A powerful new instrument designed to detect and study distant worlds is already delivering on its promise and McMaster University researchers are playing a key role in the science behind it.

The Near InfraRed Planet Searcher (NIRPS) is a high-resolution spectrograph mounted on the European Southern Observatory’s 3.6-metre telescope in Chile. It is designed to detect small, Earth-like planets orbiting cool, red stars known as M dwarfs — the most common stars in the galaxy.

NIRPS detects tiny shifts in a star’s motion, known as radial velocity changes, caused by the gravitational tug of orbiting planets. As a planet orbits, it pulls slightly on its star, causing the star to wobble back and forth. By measuring this wobble over time, scientists can detect the presence of planets, including ones that are too faint or far away to see directly.

“Precise radial velocity studies at infrared wavelengths have been notoriously difficult to conduct,” says Ryan Cloutier, an assistant professor of Physics and Astronomy and a core member of the NIRPS science team.

“For the first time, we’re achieving sub-metre-per-second radial velocity precision in the infrared — something that was previously only possible in visible light. That’s a game-changer for studying planets around M dwarfs, which emit most of their light in the infrared spectrum.”

NIRPS is also well suited for studying the atmospheres of distant planets and their host stars. Its infrared sensitivity allows astronomers to detect key chemical signatures in planetary atmospheres such as water vapour, helium and methane, while also giving insight into planetary interiors by detecting planetary building blocks in the star such as iron, magnesium and silicon.
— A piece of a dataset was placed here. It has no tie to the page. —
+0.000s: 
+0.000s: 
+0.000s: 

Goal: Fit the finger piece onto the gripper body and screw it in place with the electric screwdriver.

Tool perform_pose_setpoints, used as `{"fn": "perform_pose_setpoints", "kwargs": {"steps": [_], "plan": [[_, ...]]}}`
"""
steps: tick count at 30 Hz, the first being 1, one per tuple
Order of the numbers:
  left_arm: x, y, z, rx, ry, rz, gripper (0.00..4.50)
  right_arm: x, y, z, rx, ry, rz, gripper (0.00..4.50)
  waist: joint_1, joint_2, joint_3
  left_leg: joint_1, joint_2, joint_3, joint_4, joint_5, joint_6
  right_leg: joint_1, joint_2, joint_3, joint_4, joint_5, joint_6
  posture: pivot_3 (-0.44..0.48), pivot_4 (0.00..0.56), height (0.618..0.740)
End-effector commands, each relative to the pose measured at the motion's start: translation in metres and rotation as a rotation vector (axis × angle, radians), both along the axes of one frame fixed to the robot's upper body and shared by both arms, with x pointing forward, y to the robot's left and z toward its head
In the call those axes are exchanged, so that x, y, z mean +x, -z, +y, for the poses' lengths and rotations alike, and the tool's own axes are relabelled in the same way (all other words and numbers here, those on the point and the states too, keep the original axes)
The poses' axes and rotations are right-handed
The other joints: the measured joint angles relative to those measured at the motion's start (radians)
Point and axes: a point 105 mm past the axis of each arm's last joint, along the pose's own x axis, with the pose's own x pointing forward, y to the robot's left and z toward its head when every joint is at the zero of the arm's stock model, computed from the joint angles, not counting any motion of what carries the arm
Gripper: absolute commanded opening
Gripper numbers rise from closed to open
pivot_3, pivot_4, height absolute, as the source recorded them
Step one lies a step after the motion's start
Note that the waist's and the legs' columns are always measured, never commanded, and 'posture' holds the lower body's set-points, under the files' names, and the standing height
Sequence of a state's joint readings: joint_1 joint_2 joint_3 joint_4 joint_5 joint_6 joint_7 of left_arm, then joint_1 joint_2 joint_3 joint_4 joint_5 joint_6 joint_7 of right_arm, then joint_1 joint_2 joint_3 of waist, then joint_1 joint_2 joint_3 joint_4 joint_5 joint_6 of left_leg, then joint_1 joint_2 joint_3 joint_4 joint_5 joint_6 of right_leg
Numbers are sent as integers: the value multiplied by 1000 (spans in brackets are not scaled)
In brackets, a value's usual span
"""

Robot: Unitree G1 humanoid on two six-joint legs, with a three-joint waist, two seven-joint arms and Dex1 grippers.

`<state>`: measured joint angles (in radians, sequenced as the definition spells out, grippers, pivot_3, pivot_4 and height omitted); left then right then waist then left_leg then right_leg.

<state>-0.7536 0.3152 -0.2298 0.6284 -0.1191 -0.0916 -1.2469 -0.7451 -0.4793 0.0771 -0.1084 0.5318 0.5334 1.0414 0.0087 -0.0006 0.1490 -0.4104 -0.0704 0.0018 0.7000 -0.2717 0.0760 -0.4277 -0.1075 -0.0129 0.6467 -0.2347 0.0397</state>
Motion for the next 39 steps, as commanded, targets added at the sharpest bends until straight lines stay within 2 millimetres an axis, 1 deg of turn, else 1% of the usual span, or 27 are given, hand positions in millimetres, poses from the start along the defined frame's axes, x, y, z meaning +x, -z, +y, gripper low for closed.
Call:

NIRPS is the product of a decade-long collaboration between institutions in Canada, Switzerland, France, Brazil, Portugal and Spain, co-led by researchers at the Université de Montréal and the Université de Genève.

Since it began operating in April 2023, NIRPS has confirmed the presence of Proxima Centauri b — an Earth-like planet in the habitable zone of Proxima Centauri, the closest star to our sun — and hinted at the existence of a second, even smaller planet in the same system.

Cloutier helped shape the scientific goals of NIRPS during its early planning stages. His involvement as a core science team member makes McMaster a key player in the project’s next phase: discovery.

Cloutier now leads a team of McMaster students and postdoctoral researchers who are using NIRPS to explore how planets form and evolve around M dwarfs. Their work is part of the Guaranteed Time Observations (GTO) program, which grants the core science team exclusive access to hundreds of nights of telescope time.

One of the flagship GTO projects is the Core Mass Fraction program, led by Master’s student Drew Weisserman.

This study focuses on “hot super-Earths,” which are rocky planets slightly larger than Earth that orbit very close to their stars. By measuring the wobbles caused by these planets, Weisserman is determining their masses with extreme precision.

Combined with known planetary radii, these measurements allow researchers to infer the planets’ internal structures and determine how much of each planet is made up of iron versus silicate rock.

“If a planet has more iron than expected, it might be the result of a massive collision that stripped away its outer layers,” Cloutier explains.

“If it has less, it could mean the planet formed with a significant amount of water or other low-density materials. Either way, we’re learning about how these worlds came to be.”

To establish a baseline for these comparisons, PhD student Nicole Gromek developed software to measure the elemental composition of the stars themselves.

Her work, which involved analyzing complex infrared spectra of cool stars, is now being used across multiple NIRPS science programs.

Meanwhile, postdoctoral researcher Ares Osborn is leading the Deep-Search program, to characterize the global architectures of planetary systems that have at least one known planet, to see if there are additional planets in those systems, especially ones farther out from the star.

Finding these kinds of planets helps scientists understand how planetary systems are structured and how efficient the planet formation process is around M dwarfs.

“NIRPS is helping us understand the dominant formation and evolutionary processes of exoplanets around M dwarfs,” says Cloutier.

“Given the prevalence of M dwarfs throughout the Milky Way, that knowledge is essential to our understanding of how our solar system fits in the big picture.”